Say for example, application of individual employed in the same job for many years in a good company is likely to be processed faster than of an individual with a frequent job changes or that of a self-employed person.

In this article we have discussed those factors which are latent in nature but play a major role in a lender’s decision making process towards applicant’s home loan sanction.

1. Lack of job stability:
Lenders want to be sure that you are a low-risk customer and be assured of your ability to repay your home loan. Lack of job stability or frequent job changes implies that you are not consistent with your earnings and can be a potential risk for defaulting.

2. Carrying credit obligations:
Having large credit card dues and other loans will also have a significant impact on your home loan eligibility. Lenders determine your ability to take on additional EMI burden vis-à-vis your current net income. Larger the burden, lower the loan eligibility amount.

3. Frequent delays or defaults of Credit Card dues / EMI of loan:
Persistent delays or defaults can affect your credit rating. Defaulting on your credit card dues / loan repayments jeopardizes your ability to get loans or credit cards in future. Even a bad credit history of a co-borrower can ruin your chances of getting a loan.

4. Cheque Returns:
A small charge debited by your bank in the bank statement indicates that your bank returned a cheque issued by you. Number of such cheque returns can have a negative impact on your loan sanction. Cheque bounces, if cheques deposited by you are returned by the issuer’s bank, they will be visible in your bank statement too and again, banks have specific norms as to how many such returns are acceptable in a period of one year.

5. Number of new enquiries
Whenever you apply for a credit card or a loan, the card issuer / lender pulls your credit history from the CIBIL, which gets registered as an enquiry in your credit report. Excessive numbers of such enquiries indicates that you are “Credit Hungry” and in an urgent need of money. This makes the providers more cautious while evaluating your application.
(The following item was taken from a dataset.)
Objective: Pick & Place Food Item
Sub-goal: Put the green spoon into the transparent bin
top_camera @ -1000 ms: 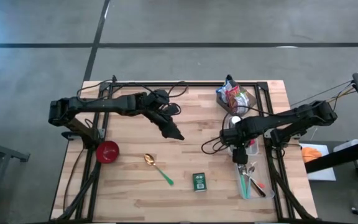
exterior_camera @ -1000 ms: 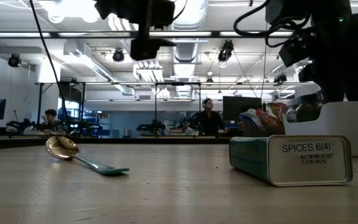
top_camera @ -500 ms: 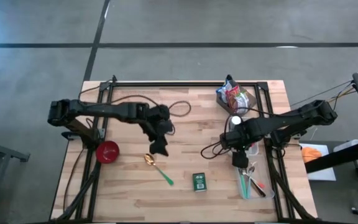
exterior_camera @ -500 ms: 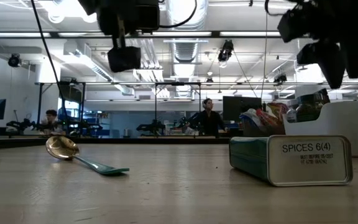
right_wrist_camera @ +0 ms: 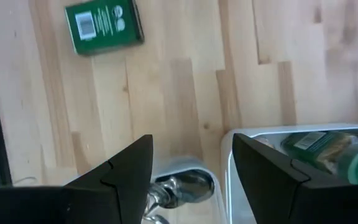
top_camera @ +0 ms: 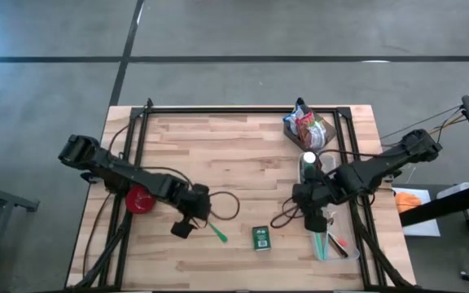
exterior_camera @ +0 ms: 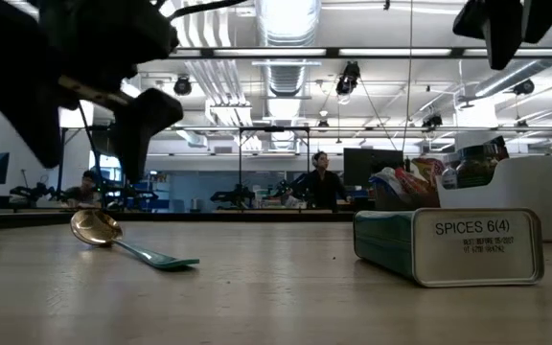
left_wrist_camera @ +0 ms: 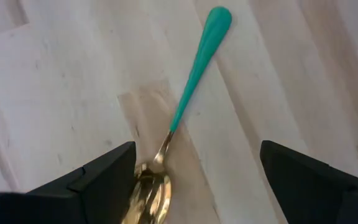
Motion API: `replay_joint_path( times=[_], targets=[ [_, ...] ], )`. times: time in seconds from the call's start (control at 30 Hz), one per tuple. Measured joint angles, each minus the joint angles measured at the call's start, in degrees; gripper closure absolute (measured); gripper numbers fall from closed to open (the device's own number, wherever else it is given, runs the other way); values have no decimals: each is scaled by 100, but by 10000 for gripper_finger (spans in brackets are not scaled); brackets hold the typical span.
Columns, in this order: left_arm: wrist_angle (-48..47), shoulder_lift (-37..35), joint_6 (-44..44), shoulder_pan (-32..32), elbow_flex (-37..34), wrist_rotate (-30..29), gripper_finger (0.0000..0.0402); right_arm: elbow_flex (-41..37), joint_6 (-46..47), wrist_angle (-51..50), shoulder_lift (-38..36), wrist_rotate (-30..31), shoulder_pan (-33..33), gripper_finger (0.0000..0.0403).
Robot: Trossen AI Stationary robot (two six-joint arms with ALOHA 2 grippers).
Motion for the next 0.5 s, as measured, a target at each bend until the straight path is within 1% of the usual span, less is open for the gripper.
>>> replay_joint_path(
  times=[0.13,0.37,0.5],
  targets=[
    [633,20,36,-191,-368,-164,79,116,316,-5,0,161,166,185],
    [1594,56,-2,-194,-973,-290,122,306,908,-10,0,218,308,185],
    [1738,188,-21,-194,-1043,-413,139,455,1059,6,0,447,486,185]
  ],
)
6. Residential address on defaulter’s list:
If you are living in the same house as someone who was a loan defaulter, the chances of your loan application getting rejected are very high. The defaulter could be a relative, family member or a previous occupant. You will have tough time convincing the lender that the occupant is not related to you and in case of family member / relative, they are not dependent on you.

7. Staying Guarantor for Friends / Relatives
Always remember that you cannot withdraw your guarantee mid-way. In case your friend / relatives defaults in repaying the loan, it will severely hurt your credit history too, which means that if you need any loan or a credit card in future, your chances of getting the same could be jeopardized due to default of your friend / relative. The impact of standing a guarantor for a loan is the same as taking a loan your self.

8. Withholding facts in home loan application
It is not advisable to withheld facts from the prospective lender. In any case the banks will access to information regarding a potential loan borrower’s loans, repayment history, etc through credit bureaus such as CIBIL. It is advisable that you declare the information, to avoid the application being rejected.

9. Insufficient documents
Never apply for a loan without proper financial documentation for the lender, as it can delay your loan process or even cause the lender to reject the application.

10. Unsuitable profile
Every lender has its own set of guidelines / internal policies for sanctioning of loan. If your application falls under certain professions or income criteria or geographical area that is listed in their policy guidelines as not suitable for lending, then the chances of getting a loan is very slim, may be negligible.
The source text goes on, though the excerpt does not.